Work order: Starting at the first line of the data below, retype every line up to and including the one containing "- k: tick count".

Recorded data:
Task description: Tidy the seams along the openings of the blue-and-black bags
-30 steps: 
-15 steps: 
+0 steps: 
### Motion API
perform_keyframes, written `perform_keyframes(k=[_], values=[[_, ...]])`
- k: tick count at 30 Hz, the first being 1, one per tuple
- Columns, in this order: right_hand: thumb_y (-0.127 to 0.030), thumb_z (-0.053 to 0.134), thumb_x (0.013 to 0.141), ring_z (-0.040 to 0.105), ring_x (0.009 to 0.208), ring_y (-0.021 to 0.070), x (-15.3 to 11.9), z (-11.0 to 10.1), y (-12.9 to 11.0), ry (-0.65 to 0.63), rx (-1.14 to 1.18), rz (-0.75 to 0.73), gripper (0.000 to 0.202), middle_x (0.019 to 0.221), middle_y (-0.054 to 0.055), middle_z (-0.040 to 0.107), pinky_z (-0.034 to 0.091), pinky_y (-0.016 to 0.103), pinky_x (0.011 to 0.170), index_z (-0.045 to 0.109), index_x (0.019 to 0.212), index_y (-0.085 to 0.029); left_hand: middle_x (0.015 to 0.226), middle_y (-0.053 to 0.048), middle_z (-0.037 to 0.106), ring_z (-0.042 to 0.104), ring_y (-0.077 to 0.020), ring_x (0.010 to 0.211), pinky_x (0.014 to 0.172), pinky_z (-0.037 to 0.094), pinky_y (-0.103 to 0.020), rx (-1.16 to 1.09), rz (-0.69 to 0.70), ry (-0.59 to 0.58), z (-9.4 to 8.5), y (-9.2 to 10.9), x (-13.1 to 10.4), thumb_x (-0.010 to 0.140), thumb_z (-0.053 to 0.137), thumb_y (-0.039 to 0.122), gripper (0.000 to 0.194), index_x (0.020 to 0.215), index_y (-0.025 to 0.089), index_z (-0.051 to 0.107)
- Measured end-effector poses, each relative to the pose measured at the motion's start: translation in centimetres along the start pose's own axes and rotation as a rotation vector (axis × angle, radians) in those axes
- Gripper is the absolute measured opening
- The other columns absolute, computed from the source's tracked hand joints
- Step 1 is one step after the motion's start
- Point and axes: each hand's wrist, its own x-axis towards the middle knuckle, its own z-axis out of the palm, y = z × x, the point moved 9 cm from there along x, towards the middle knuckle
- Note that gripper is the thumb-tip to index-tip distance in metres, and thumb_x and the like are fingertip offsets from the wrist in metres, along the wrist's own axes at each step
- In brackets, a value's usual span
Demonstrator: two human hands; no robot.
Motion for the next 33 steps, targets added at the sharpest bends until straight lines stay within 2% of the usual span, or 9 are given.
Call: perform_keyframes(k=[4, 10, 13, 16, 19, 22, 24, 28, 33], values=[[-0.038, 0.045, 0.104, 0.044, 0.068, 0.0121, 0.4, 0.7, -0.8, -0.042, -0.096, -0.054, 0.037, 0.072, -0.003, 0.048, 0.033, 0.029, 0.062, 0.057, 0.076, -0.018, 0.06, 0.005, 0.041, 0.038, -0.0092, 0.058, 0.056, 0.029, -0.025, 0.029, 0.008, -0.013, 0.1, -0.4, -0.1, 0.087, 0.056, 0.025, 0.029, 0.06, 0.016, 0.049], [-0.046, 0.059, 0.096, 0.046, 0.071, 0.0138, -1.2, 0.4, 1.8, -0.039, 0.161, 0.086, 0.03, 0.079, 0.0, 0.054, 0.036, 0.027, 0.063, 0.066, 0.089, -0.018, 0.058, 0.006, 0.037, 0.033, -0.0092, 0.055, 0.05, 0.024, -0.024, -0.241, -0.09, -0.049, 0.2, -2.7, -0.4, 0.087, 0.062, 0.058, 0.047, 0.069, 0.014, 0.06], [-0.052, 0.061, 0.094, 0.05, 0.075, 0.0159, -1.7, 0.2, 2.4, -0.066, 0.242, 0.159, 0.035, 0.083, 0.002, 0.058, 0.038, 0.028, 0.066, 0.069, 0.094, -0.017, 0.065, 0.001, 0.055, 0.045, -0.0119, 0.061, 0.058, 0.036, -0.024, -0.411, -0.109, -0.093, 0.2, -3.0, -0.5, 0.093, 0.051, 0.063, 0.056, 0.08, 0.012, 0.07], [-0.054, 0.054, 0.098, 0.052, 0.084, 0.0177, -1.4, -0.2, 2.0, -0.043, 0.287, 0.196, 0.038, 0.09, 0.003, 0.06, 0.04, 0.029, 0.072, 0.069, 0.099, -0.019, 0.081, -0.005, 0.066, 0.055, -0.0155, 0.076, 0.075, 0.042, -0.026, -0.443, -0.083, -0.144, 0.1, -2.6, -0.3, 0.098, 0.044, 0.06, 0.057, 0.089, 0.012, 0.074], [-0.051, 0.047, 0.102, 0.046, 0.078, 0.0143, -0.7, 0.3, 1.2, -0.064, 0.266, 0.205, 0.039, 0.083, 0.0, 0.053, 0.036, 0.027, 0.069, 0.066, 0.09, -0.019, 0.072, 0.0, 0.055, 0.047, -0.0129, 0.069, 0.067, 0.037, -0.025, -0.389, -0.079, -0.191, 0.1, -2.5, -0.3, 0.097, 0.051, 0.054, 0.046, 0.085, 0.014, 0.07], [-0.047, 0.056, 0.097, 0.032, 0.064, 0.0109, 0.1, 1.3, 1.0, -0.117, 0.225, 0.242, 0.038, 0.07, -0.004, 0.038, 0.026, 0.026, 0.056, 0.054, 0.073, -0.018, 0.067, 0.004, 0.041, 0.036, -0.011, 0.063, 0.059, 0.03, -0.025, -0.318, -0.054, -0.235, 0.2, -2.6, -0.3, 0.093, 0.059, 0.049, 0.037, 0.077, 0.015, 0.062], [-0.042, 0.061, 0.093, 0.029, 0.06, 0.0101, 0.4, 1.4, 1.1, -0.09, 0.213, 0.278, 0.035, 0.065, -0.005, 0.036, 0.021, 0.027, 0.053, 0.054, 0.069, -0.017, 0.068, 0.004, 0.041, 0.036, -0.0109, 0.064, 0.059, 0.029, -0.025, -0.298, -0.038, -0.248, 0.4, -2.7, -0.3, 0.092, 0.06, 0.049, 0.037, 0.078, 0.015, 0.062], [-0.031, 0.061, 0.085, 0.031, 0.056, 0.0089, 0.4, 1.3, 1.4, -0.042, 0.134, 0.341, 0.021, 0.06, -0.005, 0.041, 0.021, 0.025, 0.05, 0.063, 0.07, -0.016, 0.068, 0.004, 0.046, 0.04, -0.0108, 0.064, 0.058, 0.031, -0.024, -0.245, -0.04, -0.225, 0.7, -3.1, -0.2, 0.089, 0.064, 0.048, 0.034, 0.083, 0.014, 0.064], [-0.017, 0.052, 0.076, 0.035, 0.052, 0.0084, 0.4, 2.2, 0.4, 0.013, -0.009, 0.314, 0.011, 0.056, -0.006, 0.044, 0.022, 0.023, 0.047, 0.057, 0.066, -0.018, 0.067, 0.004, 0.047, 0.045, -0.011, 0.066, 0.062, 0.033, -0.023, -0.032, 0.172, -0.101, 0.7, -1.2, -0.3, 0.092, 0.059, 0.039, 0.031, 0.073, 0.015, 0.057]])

Task response:
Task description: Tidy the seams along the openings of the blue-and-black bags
-30 steps: 
-15 steps: 
+0 steps: 
### Motion API
perform_keyframes, written `perform_keyframes(k=[_], values=[[_, ...]])`
- k: tick count at 30 Hz, the first being 1, one per tuple

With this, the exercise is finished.